Толстый гость быстро и немного испуганно взглянул на него. Потом сказал:

– Конечно… да, конечно…

Потом он замолчал, потом оживленно заговорил о погоде, потом уплыл молчаливым левиафаном[23] в другие моря. Судя по лысине и многозначительному пенсне, он мог быть профессором политической экономии. Судя по разговору, он им не был. Вероятно, первый шаг Брейнтри на поприще культуры пользы не принес. Но сам он, по своей мрачности, решил – верно ли, неверно, – что поборник экономического просвещения масс не имеет ни малейшего представления о том, что такое «эффективный спрос».

Однако этот провал был не в счет, ибо лысый гость (оказавшийся сэром Говардом Прайсом, владельцем мыловаренных заводов) нечаянно влез в ту узкую область, в которой синдикалист разбирался. В гостиной были люди, отнюдь не расположенные обсуждать экономические проблемы. Стоит ли говорить, что среди них находился и Элмерик Уистер? Нет, говорить не стоит, ибо там, где двадцать или тридцать соберутся во имя снобизма,[24] Элмерик Уистер посреди них.

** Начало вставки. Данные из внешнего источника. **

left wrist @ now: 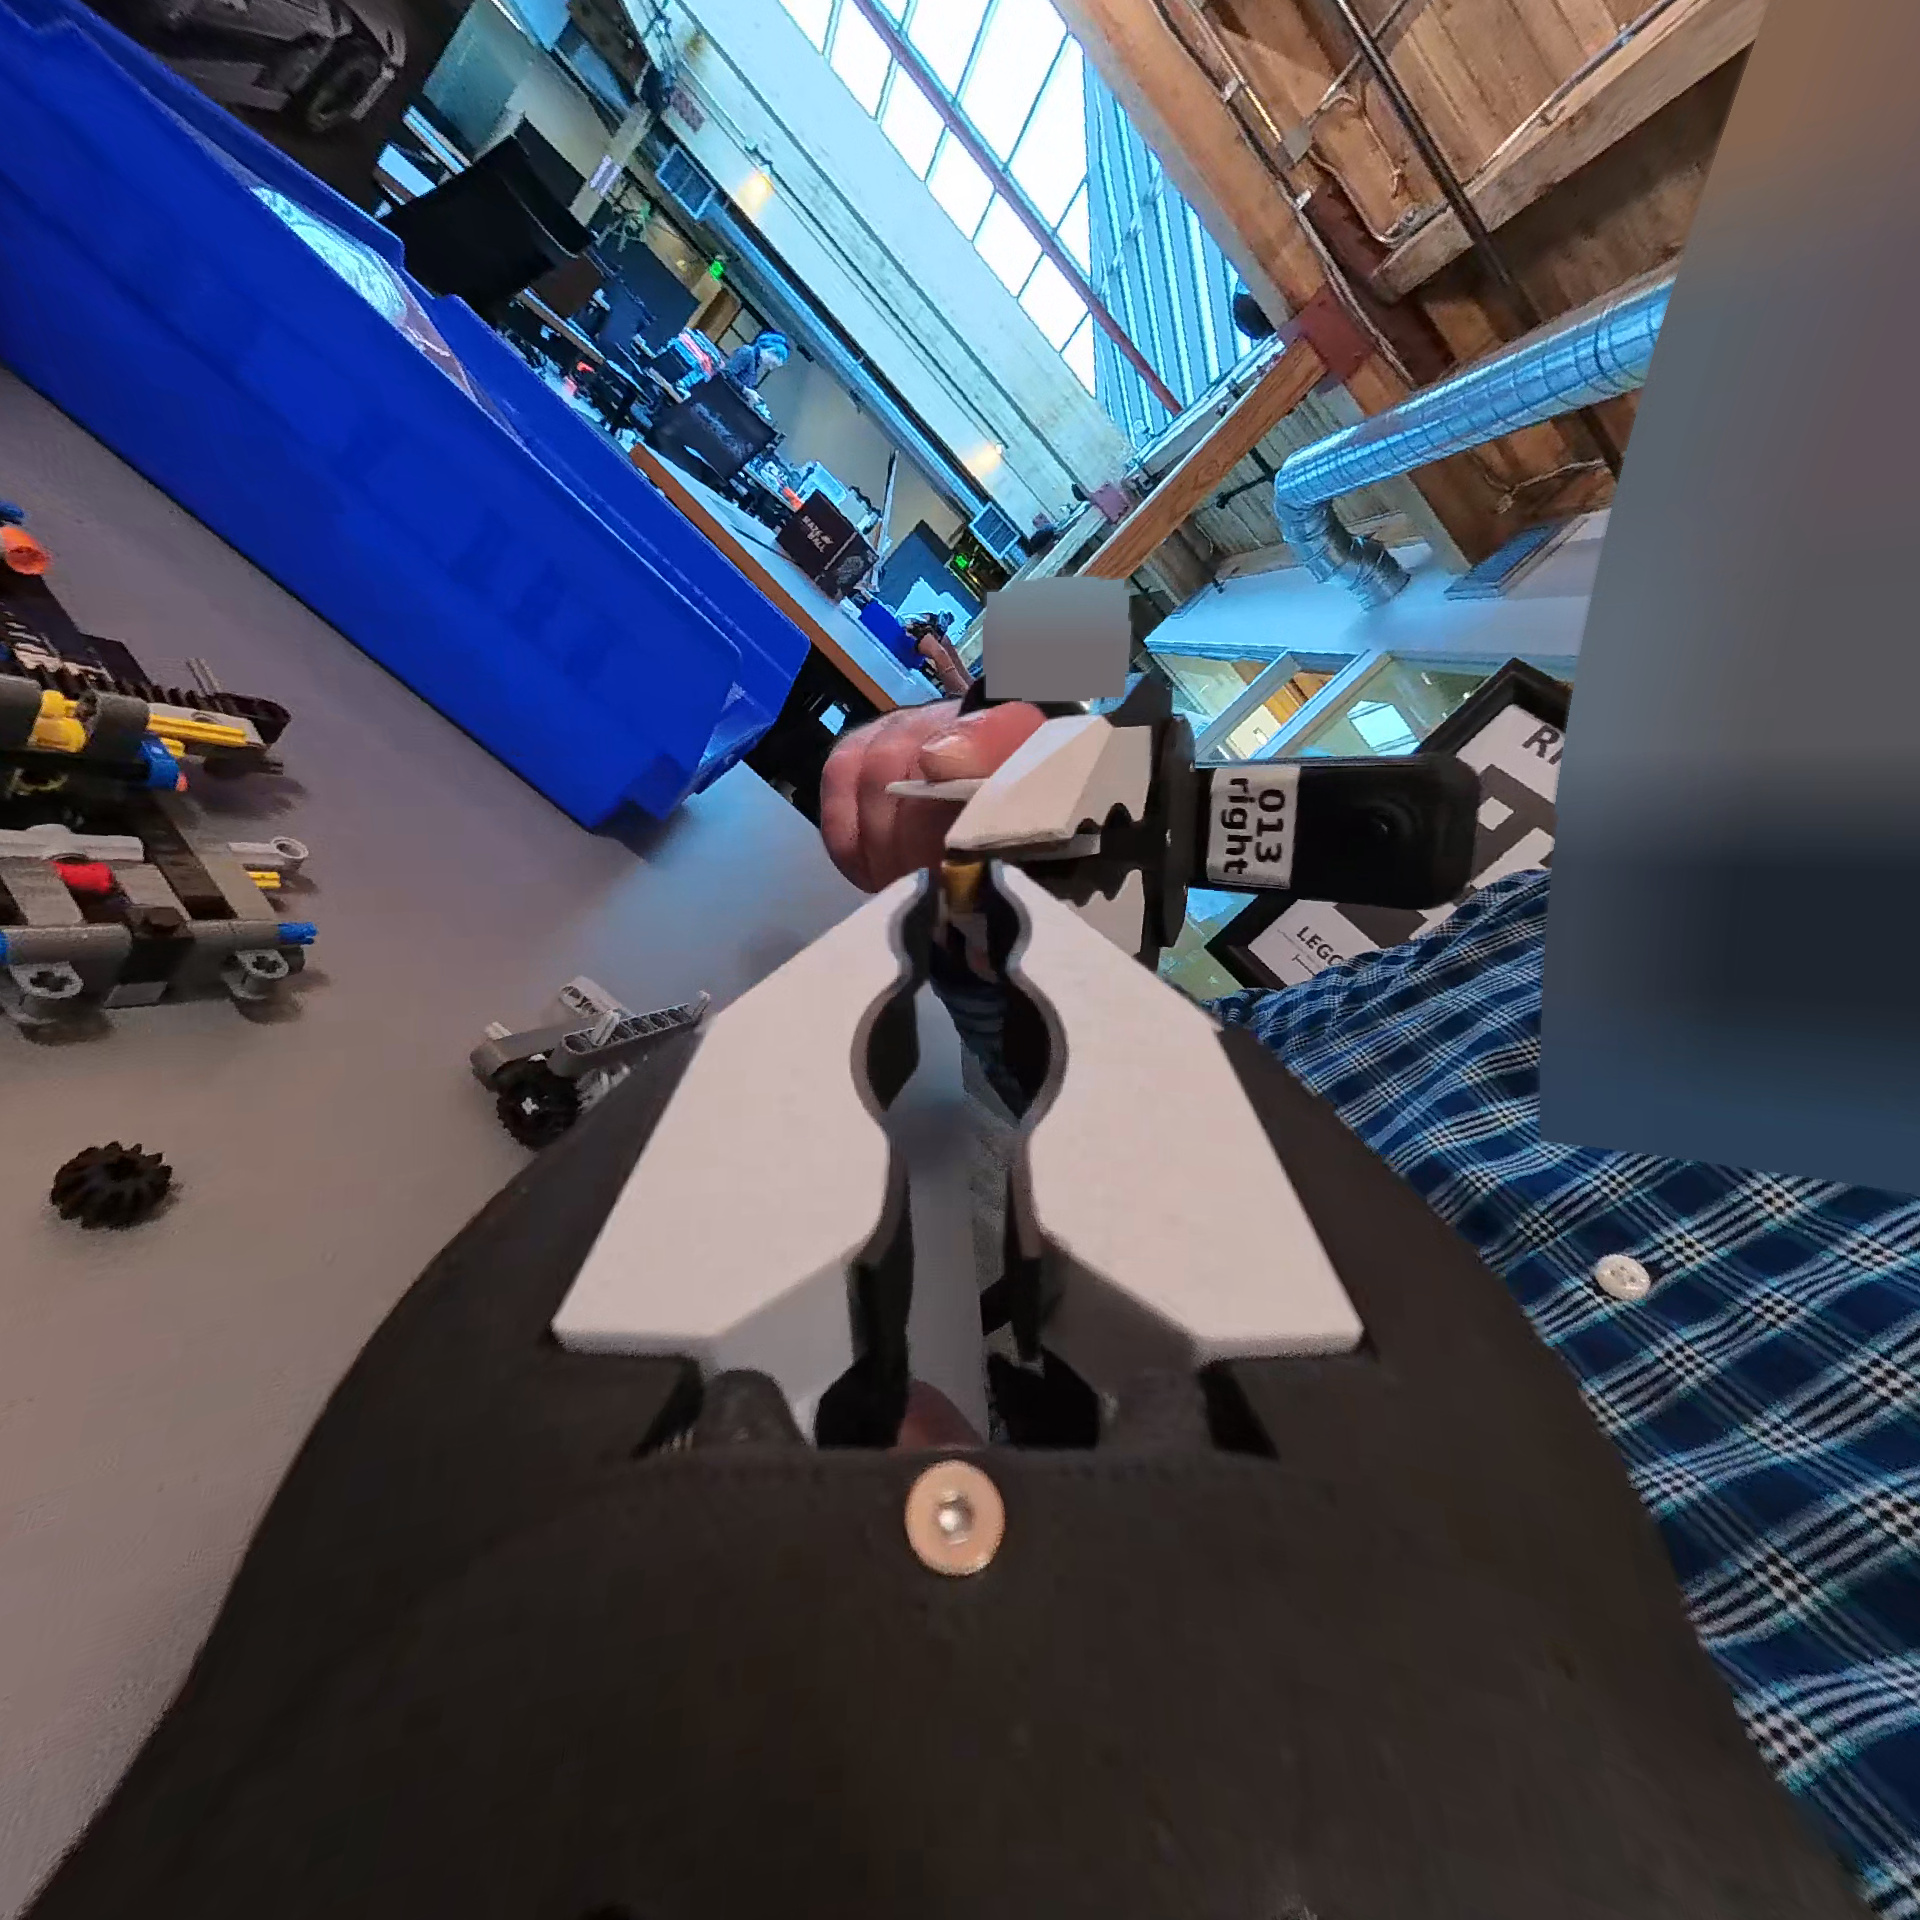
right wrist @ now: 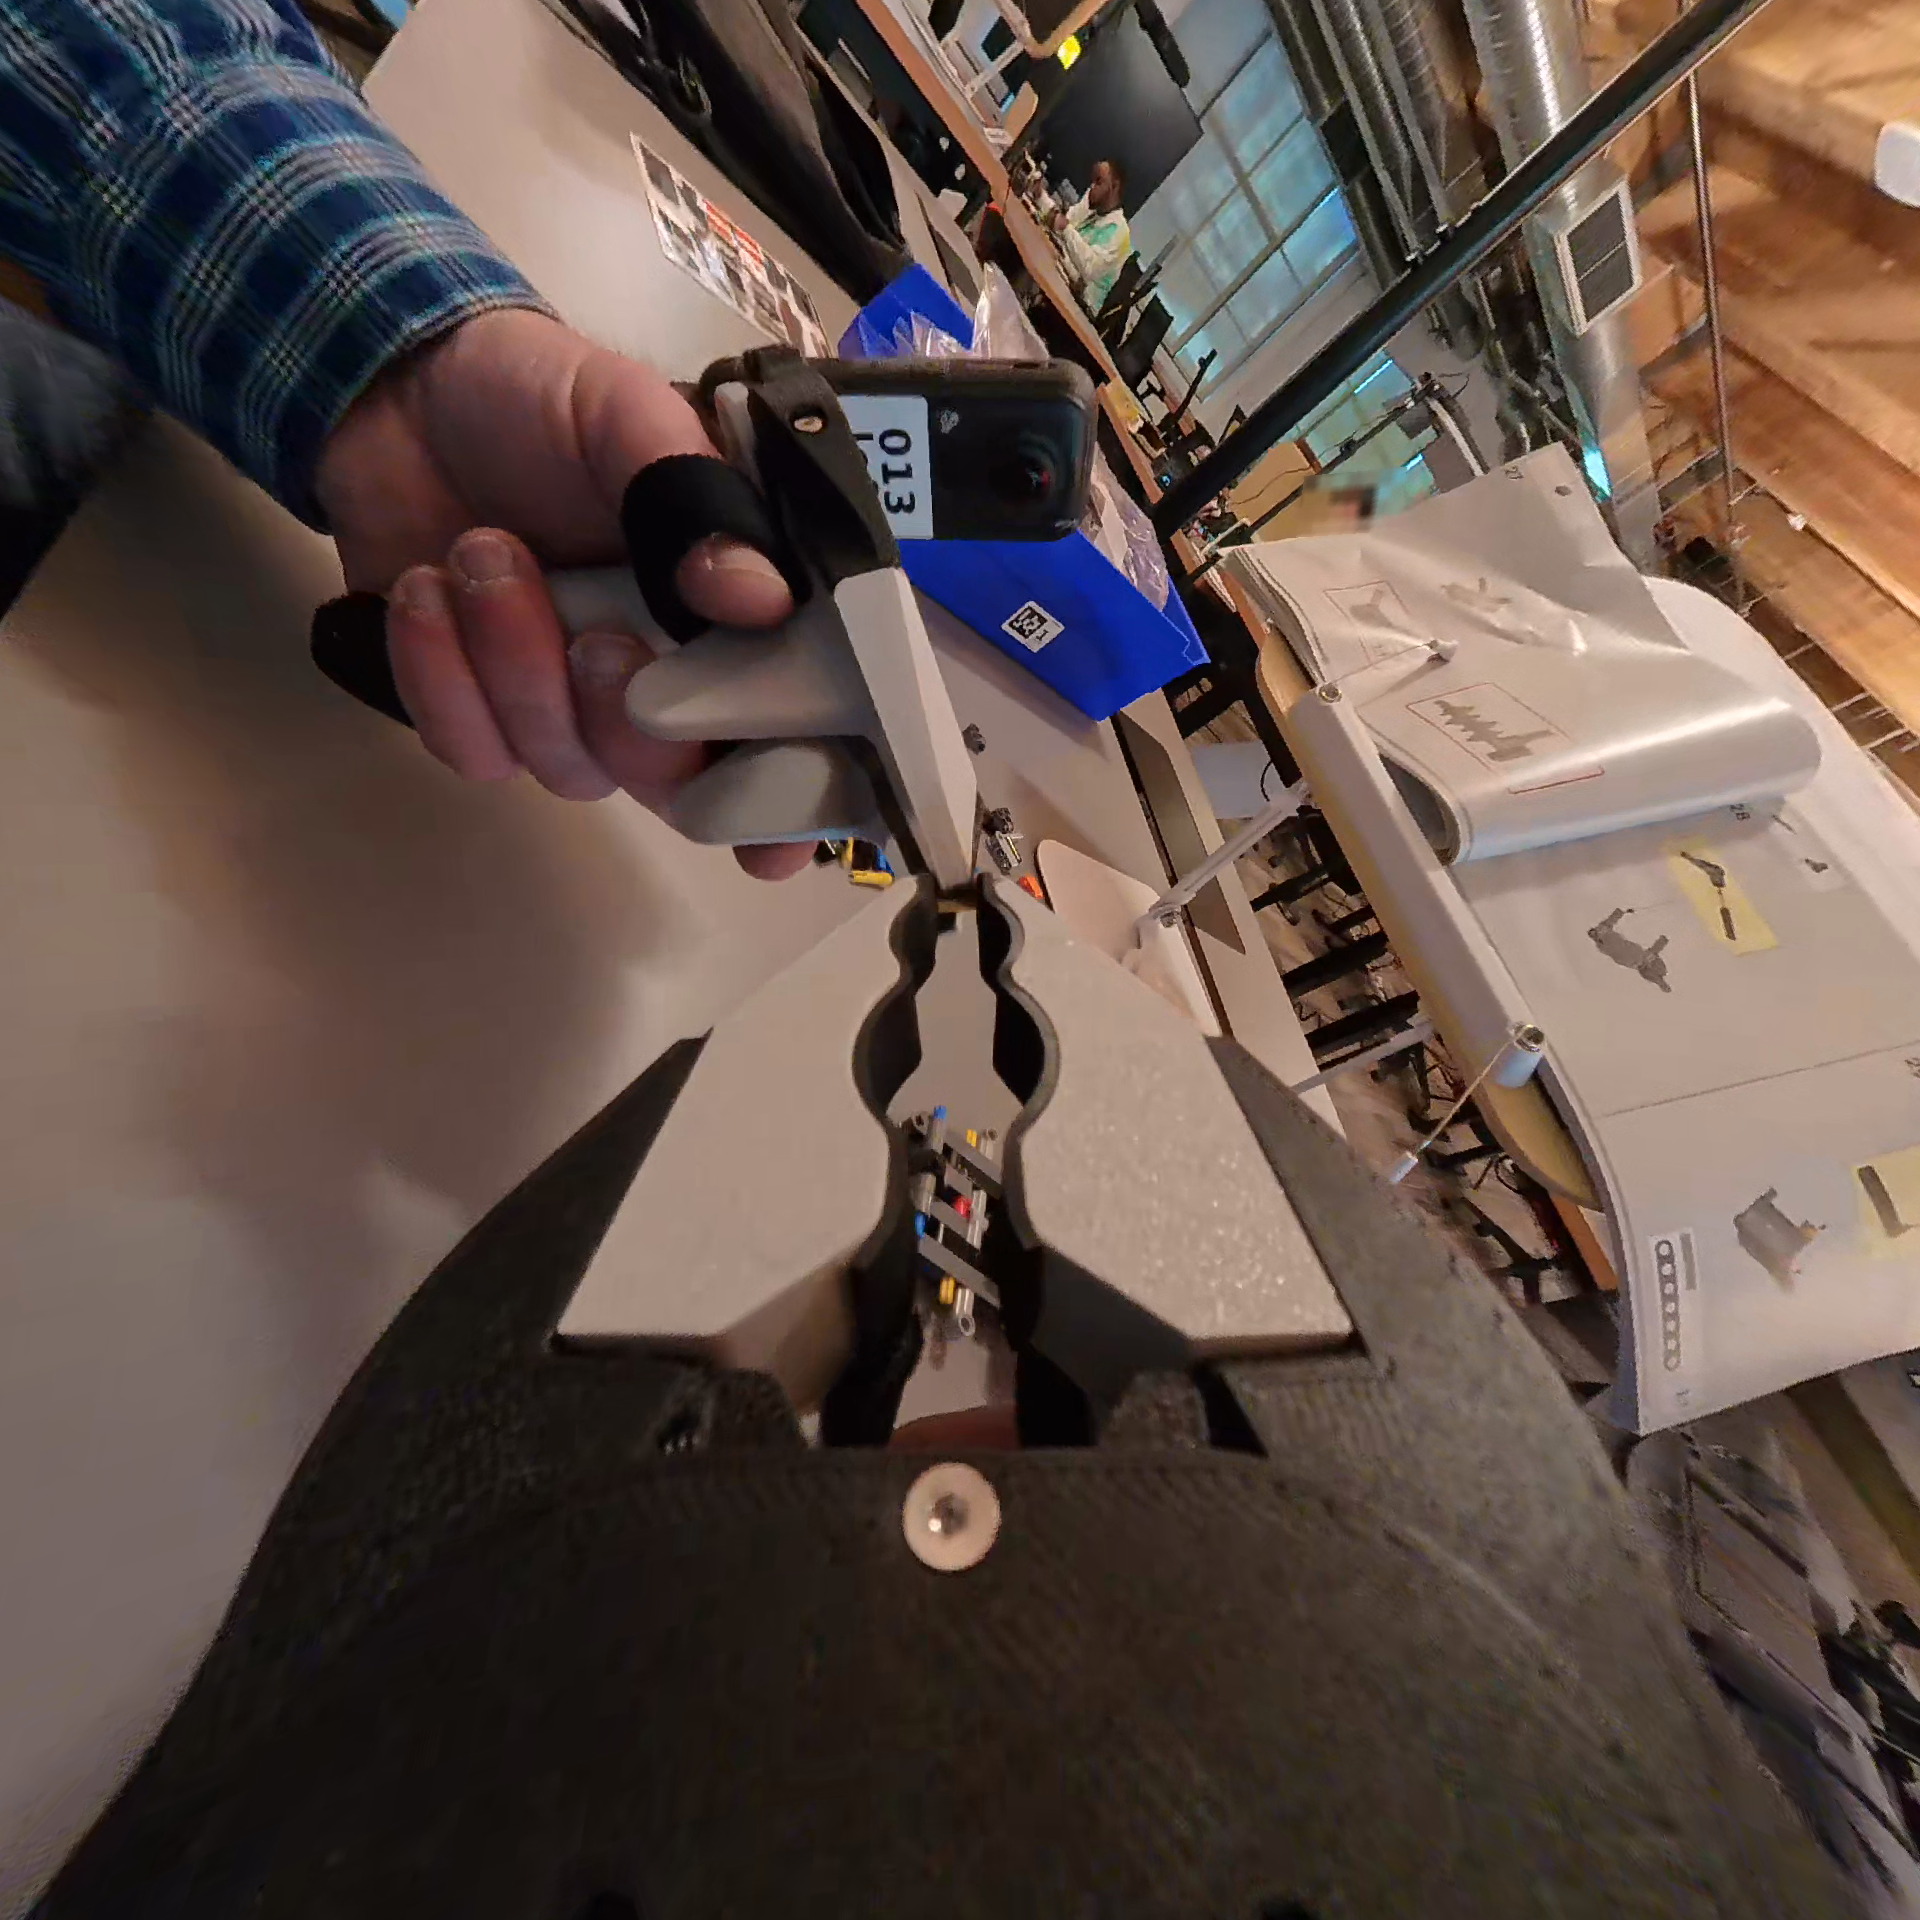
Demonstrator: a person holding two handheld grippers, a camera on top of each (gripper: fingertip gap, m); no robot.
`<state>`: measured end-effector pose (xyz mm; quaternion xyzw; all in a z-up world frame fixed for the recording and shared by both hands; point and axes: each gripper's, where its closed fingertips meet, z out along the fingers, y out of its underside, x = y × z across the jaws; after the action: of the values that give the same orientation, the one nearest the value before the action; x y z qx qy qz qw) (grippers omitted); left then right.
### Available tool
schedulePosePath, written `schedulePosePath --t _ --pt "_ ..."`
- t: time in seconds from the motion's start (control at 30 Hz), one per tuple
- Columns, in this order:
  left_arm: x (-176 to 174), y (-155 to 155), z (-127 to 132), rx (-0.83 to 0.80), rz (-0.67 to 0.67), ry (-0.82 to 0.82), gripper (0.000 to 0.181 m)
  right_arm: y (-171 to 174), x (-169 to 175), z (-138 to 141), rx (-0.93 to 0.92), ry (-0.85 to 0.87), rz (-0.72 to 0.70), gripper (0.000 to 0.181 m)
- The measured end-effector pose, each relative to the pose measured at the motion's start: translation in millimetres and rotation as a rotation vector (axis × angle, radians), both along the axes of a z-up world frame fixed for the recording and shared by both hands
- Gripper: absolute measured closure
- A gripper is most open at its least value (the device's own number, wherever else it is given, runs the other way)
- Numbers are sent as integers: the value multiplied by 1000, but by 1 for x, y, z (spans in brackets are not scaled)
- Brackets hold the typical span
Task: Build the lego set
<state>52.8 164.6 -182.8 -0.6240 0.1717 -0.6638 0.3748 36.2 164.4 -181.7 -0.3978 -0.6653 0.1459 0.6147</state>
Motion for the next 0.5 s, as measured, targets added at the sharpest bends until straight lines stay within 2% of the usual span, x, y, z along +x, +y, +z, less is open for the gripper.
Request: schedulePosePath --t 0.37,0.43,0.5 --pt "6 0 -1 78 14 89 177 2 7 -1 -49 -6 -9 175" --pt "4 5 -2 155 69 171 177 1 13 -1 -135 -3 0 173" --pt "2 8 -4 288 134 308 177 4 19 2 -313 40 -8 176"
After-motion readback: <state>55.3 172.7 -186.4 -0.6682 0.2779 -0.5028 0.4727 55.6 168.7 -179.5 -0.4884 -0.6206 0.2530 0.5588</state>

Человек этот был неподвижной точкой, вокруг которой вращались бесчисленные и почти одинаковые круги социальной суеты. Он умудрялся пить чай во многих домах сразу, и некоторым казалось, что он и не человек, собственно, а синдикат, целый отряд Уистеров, рассылаемых по гостиным, худых, высоких, элегантных, с запавшими глазами, глубоким голосом и редкими, но довольно длинными волосами. Есть Уистеры и в провинциальных салонах; по-видимому – синдикат посылает их в командировки.

17Дарвин Чарлз Роберт (1809–1882) – английский естествоиспытатель, основоположник теории эволюции органического мира. Честертон критиковал дарвинизм как проявление позитивистского толкования феномена человека. Критику дарвинизма у Честертона см. подробнее в эссе «О поклонении успеху» (сб. «При всем при том») и в книге «Вечный человек» (1925).
18«Лесные любовники» (1898) – повесть английского писателя М.-Г. Хьюлетта (1861–1923).
19…занимается… Четвертым Крестовым походом… – Четвертый Крестовый поход был организован по инициативе папы Иннокентия III (1160/1161—1216), увенчался захватом Константинополя (1204).
20Балиоль — один из оксфордских колледжей, основанный вдовой Джона Балиоля (1249–1315), короля Шотландии (1292–1296).
21Маколей Томас Бабингтон (1800–1859) – английский историк, публицист, литератор и политический деятель.
22Толстой, Тэппер. – Л. Н. Толстому Честертон посвятил эссе «Толстой и культ опрощения» (сб. «Всякая всячина») и др. Тэппер Мартин Фарквар (1810–1889) – английский писатель, поэт и моралист, автор дидактического трактата, написанного белым стихом и выходившего по частям в 1838–1867 гг.
23Левиафан – библейское морское чудовище.
24…где двадцать или тридцать соберутся во имя снобизма… – Парафраз евангельских слов «…где двое или трое собраны во имя Мое…» (Евангелие от Матфея, 18:20).